■ Assignment: The line containing "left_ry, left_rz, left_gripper" marks where to begin. Write out that line and every line after it exactly, through the last line below.

■ Recorded information:

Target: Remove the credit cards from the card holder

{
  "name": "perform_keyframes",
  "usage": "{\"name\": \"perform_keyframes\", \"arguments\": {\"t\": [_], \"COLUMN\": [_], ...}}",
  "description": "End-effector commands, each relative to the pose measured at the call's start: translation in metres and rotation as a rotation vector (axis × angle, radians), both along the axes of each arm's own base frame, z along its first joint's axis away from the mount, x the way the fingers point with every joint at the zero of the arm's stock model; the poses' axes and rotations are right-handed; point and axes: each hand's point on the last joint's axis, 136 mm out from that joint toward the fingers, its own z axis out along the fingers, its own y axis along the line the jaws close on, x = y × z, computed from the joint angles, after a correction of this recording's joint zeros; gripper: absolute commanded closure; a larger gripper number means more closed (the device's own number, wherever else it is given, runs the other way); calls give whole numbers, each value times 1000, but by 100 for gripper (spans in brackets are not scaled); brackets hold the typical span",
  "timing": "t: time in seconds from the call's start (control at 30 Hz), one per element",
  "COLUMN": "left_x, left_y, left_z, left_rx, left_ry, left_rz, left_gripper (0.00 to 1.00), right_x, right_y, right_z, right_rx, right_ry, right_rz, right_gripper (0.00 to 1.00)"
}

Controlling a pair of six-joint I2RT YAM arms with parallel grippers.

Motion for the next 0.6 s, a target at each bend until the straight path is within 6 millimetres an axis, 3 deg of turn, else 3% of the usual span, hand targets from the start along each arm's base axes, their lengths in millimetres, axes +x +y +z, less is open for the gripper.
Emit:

■ Problem solution:
  "COLUMN": "left_x, left_y, left_z, left_rx, left_ry, left_rz, left_gripper (0.00 to 1.00), right_x, right_y, right_z, right_rx, right_ry, right_rz, right_gripper (0.00 to 1.00)"
}

Controlling a pair of six-joint I2RT YAM arms with parallel grippers.

Motion for the next 0.6 s, a target at each bend until the straight path is within 6 millimetres an axis, 3 deg of turn, else 3% of the usual span, hand targets from the start along each arm's base axes, their lengths in millimetres, axes +x +y +z, less is open for the gripper.
Emit:

No further work remains in this exercise.